**How to complete this task:** Start at the line below containing "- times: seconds" and stop at the line containing "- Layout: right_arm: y". Repeat every line of that stretch exactly, and nothing outside it.
====
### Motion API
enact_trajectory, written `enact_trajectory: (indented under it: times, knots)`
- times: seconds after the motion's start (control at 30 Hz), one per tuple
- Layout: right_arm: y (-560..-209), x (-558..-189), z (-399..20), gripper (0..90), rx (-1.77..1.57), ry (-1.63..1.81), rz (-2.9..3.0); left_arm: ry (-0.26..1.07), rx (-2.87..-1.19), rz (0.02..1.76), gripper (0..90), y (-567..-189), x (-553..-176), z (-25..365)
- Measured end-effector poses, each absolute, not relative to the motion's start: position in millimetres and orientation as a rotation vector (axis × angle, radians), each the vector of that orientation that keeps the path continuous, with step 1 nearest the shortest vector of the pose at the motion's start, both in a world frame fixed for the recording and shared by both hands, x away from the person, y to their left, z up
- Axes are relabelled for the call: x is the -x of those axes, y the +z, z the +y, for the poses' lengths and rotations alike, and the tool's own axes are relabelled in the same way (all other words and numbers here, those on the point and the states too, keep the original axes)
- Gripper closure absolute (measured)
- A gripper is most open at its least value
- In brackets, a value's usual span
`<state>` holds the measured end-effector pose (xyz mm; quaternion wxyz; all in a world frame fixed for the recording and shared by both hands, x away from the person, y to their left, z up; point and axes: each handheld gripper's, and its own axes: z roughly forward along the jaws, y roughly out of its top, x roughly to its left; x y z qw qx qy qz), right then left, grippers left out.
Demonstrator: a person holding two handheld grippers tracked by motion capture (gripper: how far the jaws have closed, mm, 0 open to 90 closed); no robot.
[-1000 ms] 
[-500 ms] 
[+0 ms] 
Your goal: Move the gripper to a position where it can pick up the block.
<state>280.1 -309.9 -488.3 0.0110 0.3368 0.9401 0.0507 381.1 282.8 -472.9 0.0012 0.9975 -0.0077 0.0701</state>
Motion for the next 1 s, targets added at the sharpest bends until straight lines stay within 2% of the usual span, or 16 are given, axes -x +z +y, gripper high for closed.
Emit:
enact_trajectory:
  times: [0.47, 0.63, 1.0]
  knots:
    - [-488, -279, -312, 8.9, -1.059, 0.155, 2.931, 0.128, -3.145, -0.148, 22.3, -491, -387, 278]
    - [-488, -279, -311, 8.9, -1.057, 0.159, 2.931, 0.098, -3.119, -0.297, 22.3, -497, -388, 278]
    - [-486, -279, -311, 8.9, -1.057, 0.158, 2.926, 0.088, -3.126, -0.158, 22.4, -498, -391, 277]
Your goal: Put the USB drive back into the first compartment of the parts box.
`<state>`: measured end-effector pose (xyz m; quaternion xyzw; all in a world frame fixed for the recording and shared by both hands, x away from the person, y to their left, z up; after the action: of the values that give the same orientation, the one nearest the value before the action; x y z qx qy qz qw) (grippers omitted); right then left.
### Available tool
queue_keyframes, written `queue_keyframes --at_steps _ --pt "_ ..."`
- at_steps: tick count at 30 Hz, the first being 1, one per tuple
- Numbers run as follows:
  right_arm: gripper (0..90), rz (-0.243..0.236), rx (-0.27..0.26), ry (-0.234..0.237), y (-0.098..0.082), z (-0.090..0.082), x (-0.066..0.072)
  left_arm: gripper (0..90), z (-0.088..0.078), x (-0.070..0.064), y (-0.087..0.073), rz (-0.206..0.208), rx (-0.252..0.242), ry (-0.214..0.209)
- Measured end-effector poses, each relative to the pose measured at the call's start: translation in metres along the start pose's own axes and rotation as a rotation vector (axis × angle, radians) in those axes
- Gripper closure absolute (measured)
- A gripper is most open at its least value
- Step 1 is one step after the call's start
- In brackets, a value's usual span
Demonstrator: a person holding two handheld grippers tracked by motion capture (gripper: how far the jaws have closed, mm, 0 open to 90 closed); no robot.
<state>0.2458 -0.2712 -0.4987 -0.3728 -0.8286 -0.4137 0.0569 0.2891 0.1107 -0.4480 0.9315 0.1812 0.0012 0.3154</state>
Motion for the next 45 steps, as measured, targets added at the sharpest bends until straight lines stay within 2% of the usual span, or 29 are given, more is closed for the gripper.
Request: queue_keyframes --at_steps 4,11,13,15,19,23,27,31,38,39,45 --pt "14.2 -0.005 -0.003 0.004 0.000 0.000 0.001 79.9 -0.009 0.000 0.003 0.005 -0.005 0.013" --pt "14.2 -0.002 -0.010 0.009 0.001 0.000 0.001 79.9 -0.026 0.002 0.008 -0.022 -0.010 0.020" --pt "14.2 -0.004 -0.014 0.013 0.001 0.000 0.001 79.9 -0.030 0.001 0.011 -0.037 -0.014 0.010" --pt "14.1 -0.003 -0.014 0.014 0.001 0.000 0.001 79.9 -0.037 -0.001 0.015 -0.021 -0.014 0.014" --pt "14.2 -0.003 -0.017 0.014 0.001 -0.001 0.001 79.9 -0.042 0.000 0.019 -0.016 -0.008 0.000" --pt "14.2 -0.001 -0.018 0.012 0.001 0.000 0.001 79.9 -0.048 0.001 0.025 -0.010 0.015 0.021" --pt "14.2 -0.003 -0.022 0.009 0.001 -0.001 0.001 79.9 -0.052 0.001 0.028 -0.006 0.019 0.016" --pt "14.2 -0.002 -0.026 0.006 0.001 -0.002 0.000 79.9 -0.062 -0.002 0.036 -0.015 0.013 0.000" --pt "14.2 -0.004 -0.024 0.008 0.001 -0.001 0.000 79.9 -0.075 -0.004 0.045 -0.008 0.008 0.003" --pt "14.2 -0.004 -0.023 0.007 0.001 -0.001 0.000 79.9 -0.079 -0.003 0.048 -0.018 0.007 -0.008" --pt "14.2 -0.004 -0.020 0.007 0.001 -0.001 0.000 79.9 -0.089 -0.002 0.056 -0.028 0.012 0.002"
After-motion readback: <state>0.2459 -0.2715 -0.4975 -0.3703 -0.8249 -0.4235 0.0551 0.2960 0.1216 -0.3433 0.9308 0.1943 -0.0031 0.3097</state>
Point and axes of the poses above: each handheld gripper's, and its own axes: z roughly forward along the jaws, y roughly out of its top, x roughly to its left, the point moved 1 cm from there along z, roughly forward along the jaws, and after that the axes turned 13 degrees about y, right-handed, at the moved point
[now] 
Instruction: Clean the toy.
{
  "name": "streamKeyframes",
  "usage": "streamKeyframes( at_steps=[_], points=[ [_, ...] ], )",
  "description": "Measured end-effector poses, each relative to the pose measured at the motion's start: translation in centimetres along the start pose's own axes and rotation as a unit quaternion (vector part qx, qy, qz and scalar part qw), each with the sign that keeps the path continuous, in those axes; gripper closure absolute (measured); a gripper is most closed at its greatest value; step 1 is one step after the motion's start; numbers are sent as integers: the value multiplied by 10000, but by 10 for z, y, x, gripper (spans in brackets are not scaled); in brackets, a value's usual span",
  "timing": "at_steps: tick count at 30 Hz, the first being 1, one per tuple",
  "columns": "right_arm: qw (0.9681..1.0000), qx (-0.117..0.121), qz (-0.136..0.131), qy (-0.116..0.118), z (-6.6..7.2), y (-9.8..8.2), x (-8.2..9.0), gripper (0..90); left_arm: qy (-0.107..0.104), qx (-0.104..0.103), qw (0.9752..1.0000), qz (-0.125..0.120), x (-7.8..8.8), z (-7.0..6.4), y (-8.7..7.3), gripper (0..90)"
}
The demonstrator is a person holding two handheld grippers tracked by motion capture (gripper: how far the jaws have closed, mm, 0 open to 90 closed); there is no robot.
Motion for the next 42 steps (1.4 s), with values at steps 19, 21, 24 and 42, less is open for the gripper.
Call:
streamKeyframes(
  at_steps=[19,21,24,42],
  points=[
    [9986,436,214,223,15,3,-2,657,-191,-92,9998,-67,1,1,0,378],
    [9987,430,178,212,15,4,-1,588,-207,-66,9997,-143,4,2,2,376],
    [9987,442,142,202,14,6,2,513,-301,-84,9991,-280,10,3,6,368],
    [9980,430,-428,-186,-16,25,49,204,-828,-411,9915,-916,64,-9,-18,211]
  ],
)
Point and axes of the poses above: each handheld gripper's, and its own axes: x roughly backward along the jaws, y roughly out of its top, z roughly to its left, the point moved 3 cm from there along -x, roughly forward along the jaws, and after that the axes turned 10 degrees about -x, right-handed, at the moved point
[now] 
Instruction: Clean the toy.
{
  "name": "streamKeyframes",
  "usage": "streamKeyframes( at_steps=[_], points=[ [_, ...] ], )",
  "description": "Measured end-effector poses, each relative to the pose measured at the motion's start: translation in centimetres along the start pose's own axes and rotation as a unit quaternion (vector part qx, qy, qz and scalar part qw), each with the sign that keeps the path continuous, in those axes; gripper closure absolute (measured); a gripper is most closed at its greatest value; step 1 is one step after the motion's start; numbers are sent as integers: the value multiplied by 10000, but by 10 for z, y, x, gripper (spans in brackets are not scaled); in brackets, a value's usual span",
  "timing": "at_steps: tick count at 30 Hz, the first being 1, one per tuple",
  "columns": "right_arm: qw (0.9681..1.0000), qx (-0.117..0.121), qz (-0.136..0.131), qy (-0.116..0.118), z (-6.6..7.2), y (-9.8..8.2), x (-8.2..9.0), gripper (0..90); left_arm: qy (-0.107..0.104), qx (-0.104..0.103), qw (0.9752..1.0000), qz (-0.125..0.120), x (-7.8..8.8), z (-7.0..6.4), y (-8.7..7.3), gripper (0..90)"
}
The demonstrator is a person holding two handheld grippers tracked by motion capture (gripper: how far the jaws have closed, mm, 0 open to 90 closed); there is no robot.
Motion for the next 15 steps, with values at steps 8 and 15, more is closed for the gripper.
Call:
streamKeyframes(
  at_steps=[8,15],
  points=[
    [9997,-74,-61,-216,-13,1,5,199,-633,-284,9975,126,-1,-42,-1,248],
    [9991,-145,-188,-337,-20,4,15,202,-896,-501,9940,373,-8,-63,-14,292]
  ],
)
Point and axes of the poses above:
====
**Exercise output:**
- times: seconds after the motion's start (control at 30 Hz), one per tuple
- Layout: right_arm: y (-560..-209), x (-558..-189), z (-399..20), gripper (0..90), rx (-1.77..1.57), ry (-1.63..1.81), rz (-2.9..3.0); left_arm: ry (-0.26..1.07), rx (-2.87..-1.19), rz (0.02..1.76), gripper (0..90), y (-567..-189), x (-553..-176), z (-25..365)

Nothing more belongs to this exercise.